I am trying to solve a problem that looks like the multiple knapsack problem, the multiple bin packing problem and the subset-sum problem, but isn't exactly one of them.
Imagine a warehouse where 4 deliveries of different quantities (2208, 1920, 400, 1120) arrived at different times. From those boxes 39 "subpackages" of different quantities were taken (these quantities are smaller, see table below) and sent out.
How can we link each outbound package, to one of the inbound deliveries? And/or how is this type of problem called (so I can research further)? There is at least one solution I found manually for the example below. However, I want some strategies that I can put into code, so I can apply this to other similar cases. So I am looking to do this programatically with heuristics and/or with analytical optimization with a certain objective function (eg. minimal time difference between outbound 'groups').
Constraints:
- The total quantity delivered equals the total quantity sent out.
- The outbound packages cannot be divided
- A departure cannot be linked to an arrival that occurs at a later timestamp.

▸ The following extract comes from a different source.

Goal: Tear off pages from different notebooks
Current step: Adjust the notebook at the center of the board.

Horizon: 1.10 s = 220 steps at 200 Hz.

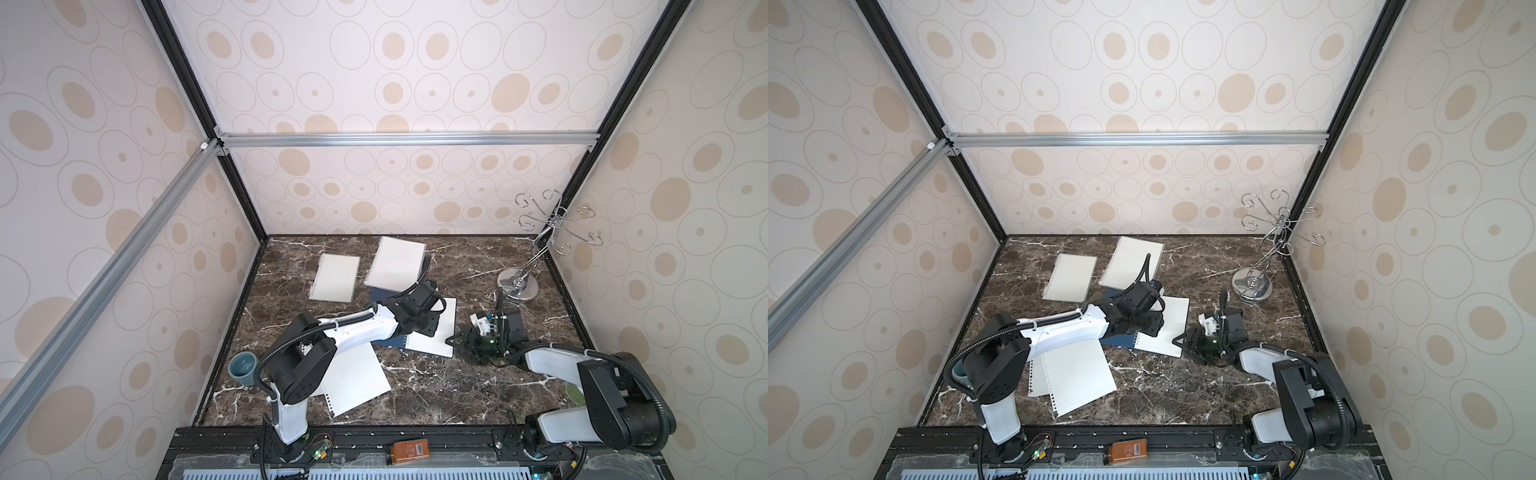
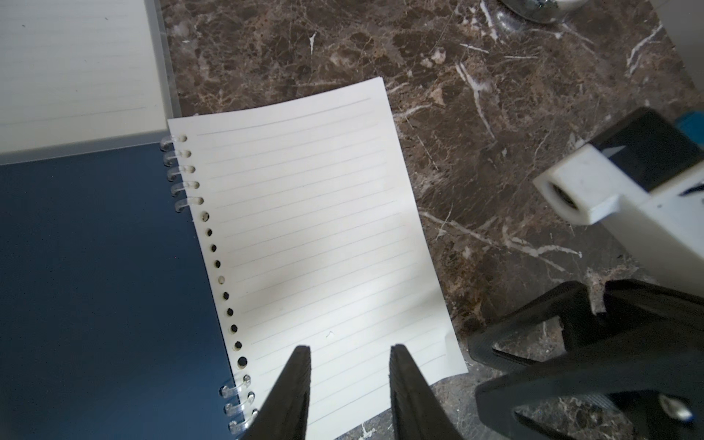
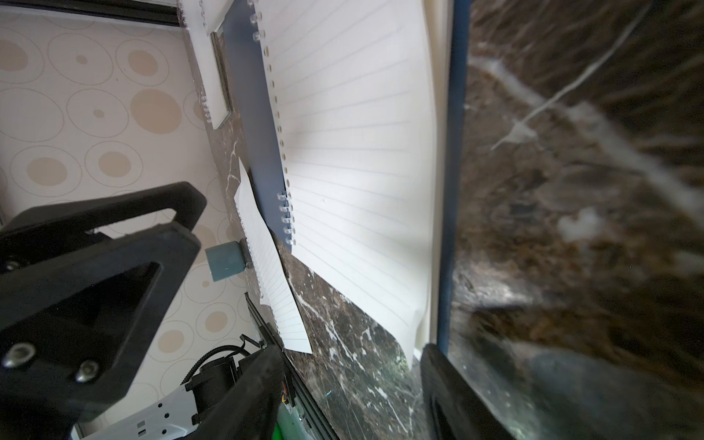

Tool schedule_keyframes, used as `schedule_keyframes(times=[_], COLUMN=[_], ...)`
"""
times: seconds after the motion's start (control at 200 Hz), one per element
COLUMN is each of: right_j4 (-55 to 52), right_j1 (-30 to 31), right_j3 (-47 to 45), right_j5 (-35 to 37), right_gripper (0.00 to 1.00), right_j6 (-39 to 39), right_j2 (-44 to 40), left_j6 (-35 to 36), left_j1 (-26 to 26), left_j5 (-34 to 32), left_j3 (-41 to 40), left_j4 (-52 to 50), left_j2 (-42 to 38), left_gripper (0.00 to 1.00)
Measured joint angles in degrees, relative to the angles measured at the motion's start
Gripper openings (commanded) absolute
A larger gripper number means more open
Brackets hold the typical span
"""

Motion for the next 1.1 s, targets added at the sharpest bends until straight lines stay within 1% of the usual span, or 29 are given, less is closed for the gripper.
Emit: schedule_keyframes(times=[0.955, 1.1], right_j4=[3.26, 4.63], right_j1=[0.66, 0.68], right_j3=[0.02, 0.35], right_j5=[-0.33, -0.92], right_gripper=[0.60, 0.61], right_j6=[0.20, 0.37], right_j2=[2.75, 4.04], left_j6=[-0.13, -0.42], left_j1=[0.00, 0.81], left_j5=[0.79, 0.61], left_j3=[-1.38, -1.38], left_j4=[0.11, -0.07], left_j2=[0.00, -0.02], left_gripper=[0.35, 0.35])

Meaning "we can not send out what has not arrived" (time-constraint)
Compared with other known problems:
- This is the multiple knapsacks problem but with all items values = 0 and different size knapsacks
- This is the multiple bin problem but with fixed number of bins of different sizes and the bin must be filled completely
- This is the subset sum problem, but with multiple non-overlapping subsets to be found
- This is the number partition problem, but with fixed number of partitions and the sum of the partitions should not be equal to each other.
Here's the example table (the 4 deliveries are at index 1,3,6,9; the rest are the outbound packages):
| index | TIMESTAMP | DELIVERY | QUANTITY |
|---|---|---|---|
| 1 | 1614355831 | Inbound | 2208 |
| 2 | 1614355831 | Departure | 400 |
| 3 | 1614355833 | Inbound | 1920 |
| 4 | 1617200107 | Departure | 720 |
| 5 | 1617804783 | Departure | 520 |
| 6 | 1618562403 | Inbound | 400 |
| 7 | 1618926163 | Departure | 118 |
| 8 | 1618930180 | Departure | 160 |
| 9 | 1619169080 | Inbound | 1120 |
| 10 | 1619170760 | Departure | 84 |
| 11 | 1619450233 | Departure | 120 |
| 12 | 1619525526 | Departure | 240 |
| 13 | 1619768362 | Departure | 80 |
| 14 | 1619770192 | Departure | 40 |
| 15 | 1620058521 | Departure | 160 |
| 16 | 1620061855 | Departure | 3 |
| 17 | 1620135685 | Departure | 120 |
| 18 | 1620139836 | Departure | 200 |
| 19 | 1620144816 | Departure | 2 |
| 20 | 1620232806 | Departure | 1 |
| 21 | 1620373216 | Departure | 240 |
| 22 | 1620375018 | Departure | 40 |
| 23 | 1620663042 | Departure | 40 |
| 24 | 1620742517 | Departure | 120 |
| 25 | 1620744519 | Departure | 280 |
| 26 | 1620744525 | Departure | 50 |
| 27 | 1620835864 | Departure | 1 |
| 28 | 1620922242 | Departure | 1 |
| 29 | 1620977846 | Departure | 280 |
| 30 | 1621268120 | Departure | 80 |
| 31 | 1621347504 | Departure | 280 |
| 32 | 1621347512 | Departure | 80 |
| 33 | 1621582717 | Departure | 120 |
| 34 | 1621584500 | Departure | 80 |
| 35 | 1621874565 | Departure | 240 |
| 36 | 1621952070 | Departure | 80 |
| 37 | 1621953896 | Departure | 240 |
| 38 | 1621961031 | Departure | 1 |
| 39 | 1621961035 | Departure | 1 |
| 40 | 1621961046 | Departure | 1 |
| 41 | 1622187496 | Departure | 120 |
| 42 | 1622189393 | Departure | 120 |
| 43 | 1622533239 | Departure | 185 |
You can solve this as a Generalized Assignment Problem, where the departures are the items and the arrivals are the bins. Here, $w_{ij}=\text{QUANTITY}_j$ for items, and $t_i=\text{QUANTITY}_i$ for bins. Your third constraint corresponds to fixing $x_{ij}=0$ (or just omitting the variable) when the timestamp of bin $i$ is later than the timestamp of item $j$.
One approach is to take $p_{ij}=\text{QUANTITY}_j$ and accept the resulting optimal solution only if the objective value is $\sum_j \text{QUANTITY}_j$.
Alternatively, use a constant $0$ objective function and replace the $\le$ constraints with $=$.